There is only one stamp.

5. ninhi5

well if the edge is outside then the circle must be inscribed inside

6. ninhi5

|dw:1338096917684:dw|

7. ninhi5

cant really draw to scale

8. ninhi5

is that how it should be?

9. FoolForMath

No.

10. FoolForMath

@experimentX got it right in the first time itself.

11. ninhi5

i'm confused

12. FoolForMath

me too :|

13. binary3i

is that $(\pi -3\sqrt{3})/6$

14. FoolForMath

No.

15. SmoothMath

|dw:1338097283187:dw| Not perfect, but I believe the picture should look something like this.

16. FoolForMath

Yes.

17. SmoothMath

And the area we are trying to find is: |dw:1338097419327:dw|

18. binary3i

$2\int\limits_{0}^{1/2}(\sqrt{2x-x^2} - \sqrt{3}x) dx$

19. Callisto

4pi/3 - 2sqrt3?

20. FoolForMath

I believe Callisto did it :D

21. Callisto

It's actually very easy and interesting :)

22. FoolForMath

I never post hard problem(s) ;)

23. SmoothMath

That's kind of you.

24. Callisto

No.... you always post difficult problems :|

25. experimentX

... I'm still waiting for someone to post answer to your perpendicular tangent question

26. ninhi5

27. Callisto

First, I must admit that my way to solve it is very stupid.... radius of the circle is 2 and the centre of the circle lies on the line joining 2 opposite vertex => 2 equi. triangles with sides 2 cm are formed Area of sector = pi(2)^2 x 120/360 = 4pi/3 So, area required = 4pi/3 - 2sqrt3

28. Callisto

@SmoothMath Hope you don't mind me borrowing your diagram :| |dw:1338097936559:dw|

29. SmoothMath

Anytime =)

30. AccessDenied

Ehh, that's how I would have done it too. :P

31. SmoothMath

I got a bit caught up on how to justify the third side being 2.

32. Callisto

PS: When I drew the diagram, I found it very interesting that I even forgot I needed to solve the problem :P

33. Callisto

Each angle of hexagon = 180 (6-2) /6 = 120 divided by 2 = 60 Base angle isos triangle => all are 60 => equi. triangle

34. SmoothMath

Ah, quite nice.

35. inkyvoyd

Guys, you just spoiled the problem for me, ahah

36. Callisto

I only know this basic math :( @FoolForMath How do you solve it?

37. binary3i

i made a mistake while integrating.

38. SmoothMath

That's a great way to solve it, Callisto.

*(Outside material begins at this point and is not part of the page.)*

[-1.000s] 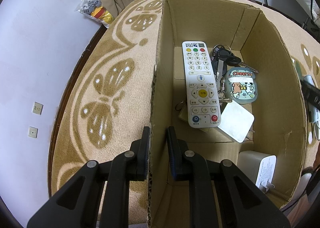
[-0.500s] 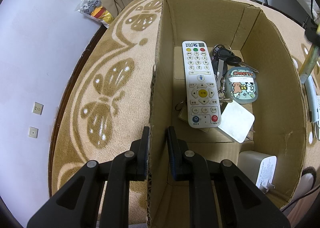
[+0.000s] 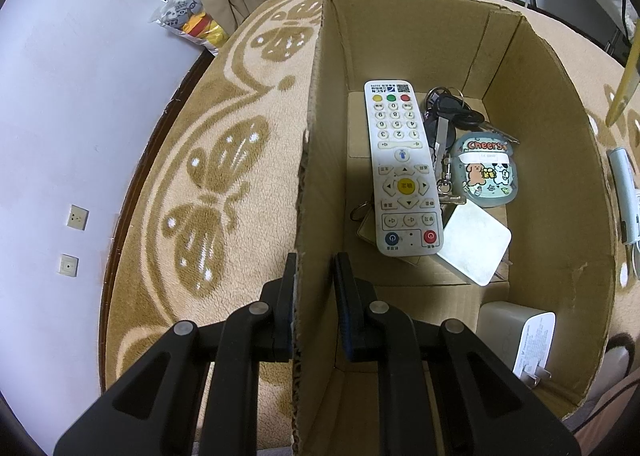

Better to use basic math whenever you can.

39. FoolForMath

I did it in the same way. The key realization is the fact that there is a equilateral triangle of length 2 unit is formed. After that, the hexagon is not needed. $2\times r^2\left(\frac {\pi \theta}{360^\circ}-\frac {\sin \theta }{2} \right)$ Here $$r=2$$ and $$\theta$$ is $$60^\circ$$

40. ninhi5

someone should give @SmoothMath a medal

41. SmoothMath

Well, aren't you kind. I'm not too worried about medals though, and Callisto clearly has the "best answer." =)

42. experimentX

i was looking for the solution of this question ... http://openstudy.com/users/foolformath#/updates/4fa421cde4b029e9dc34a843

43. FoolForMath

Keep looking ;)

44. apoorvk

Gotcha, this was a sitter - @Callisto did it in the easiest way possible. Kudos!

45. Callisto

@FoolForMath 's solution is easier to understand :)

46. apoorvk

Yea maybe - but before the 'key realisation' - we need the 'key visualisation'. :P

47. FoolForMath

lol, leave it @apoovk she won't accept that her amazing solution.

48. apoorvk

yeah she won't, right never does. :P

49. FoolForMath

that*<- Redundant